EEG microstates at theta rates in humans and rabbits. Global microstates have been found using several methods. Freeman et al. (2003) used Hilbert analysis to observe fast phase changes at theta rates in entire cortical hemispheres in humans and rabbits. The vertical axis shows phase differences in radians, revealing stable states for 100–200 ms, interrupted by a hemisphere-wide near–instantaneous collapse for 5–10 ms before a new equilibrium is achieved. The horizontal axes show time (in ms) and electrodes.

Figure 10

Perceptual experiences vs. feelings of knowing (FOKs).
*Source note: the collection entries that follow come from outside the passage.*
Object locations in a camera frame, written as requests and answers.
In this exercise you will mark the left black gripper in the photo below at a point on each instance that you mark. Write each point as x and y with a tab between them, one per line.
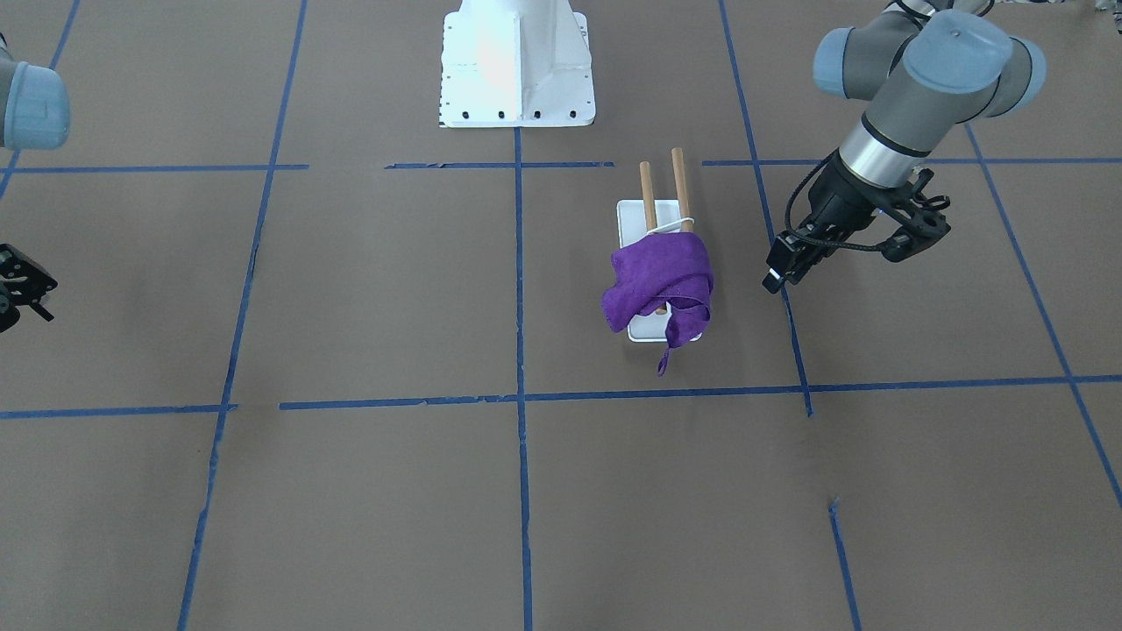
843	200

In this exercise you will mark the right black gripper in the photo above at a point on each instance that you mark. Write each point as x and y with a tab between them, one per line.
19	282

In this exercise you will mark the purple microfiber towel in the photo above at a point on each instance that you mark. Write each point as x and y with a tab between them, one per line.
689	287

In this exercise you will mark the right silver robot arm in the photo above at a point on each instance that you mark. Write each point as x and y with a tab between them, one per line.
36	114

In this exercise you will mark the short wooden rack bar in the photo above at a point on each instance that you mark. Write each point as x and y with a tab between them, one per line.
649	199

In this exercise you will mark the tall wooden rack bar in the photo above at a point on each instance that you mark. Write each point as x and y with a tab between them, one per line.
679	188

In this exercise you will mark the white rack base tray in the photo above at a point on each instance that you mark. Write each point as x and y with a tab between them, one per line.
641	242

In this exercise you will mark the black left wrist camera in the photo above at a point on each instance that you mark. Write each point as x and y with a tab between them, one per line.
921	217

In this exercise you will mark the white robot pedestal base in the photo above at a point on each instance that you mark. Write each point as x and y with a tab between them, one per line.
516	64
This dGW cartoon shows an occipital broadcast (which must mobilize parietal egocentric and allocentric maps as well) evoking spatiotopic activity in the prefrontal cortex, which is known to initiate voluntary actions (see yellow arrow). Prefrontal activity is shown as a second global workspace burst, consistent with Figure 1. Visuotopic coding is preserved in the dorsolateral prefrontal cortex. The ability to voluntarily report or act upon a spatially specified stimulus follows from this double binding and broadcasting event. Thus, a posterofrontal broadcast is quickly followed by a centrifugal burst from prefrontal regions, including supplementary motor, premotor, and motor cortex. Posterior binding and broadcasting is experienced as a visual event framed in nearby space, while the prefrontal broadcast is a feeling of knowing (FOK) or “fringe” experience (James, 1890).

Figure 11

Cortical adaptation as a novel task becomes automatic. Schneider (2009) summarized a large literature on habituation of over learned skills. On the left, high BOLD activations are shown in the cognitive control system of the cortex, including the posterior parietal cortex and executive regions of the prefrontal cortex. After the task is practiced to the point of automaticity, only the auditory region of the temporal cortex shows fMRI activity, as required for the auditory detection task. The BOLD signal corresponds to neuronal population activities. These results are consistent with dynamic Global Workspace theory in that the novelty stage involves more conscious and voluntary processing.

Figure 12

Hippocampal-neocortical binding and broadcasting. The hippocampal complex in relation to the neocortex. Notice that the flow of information streams in both directions, with the interesting exception of the subiculum. Thus resonant adaptation can take place in almost all regions of the hippocampal-neocortical complex. This region appears as a major convergence and broadcasting zone, and has been proposed to combine the dorsal and ventral streams of visual cortex (Shimamura, 2010). Direct MTL neuronal recording shows responding to conscious, but not unconscious visual input. Phylogenetically, the hippocampus is ancestral to the neocortex, and controls a fully autonomous sensorimotor brain.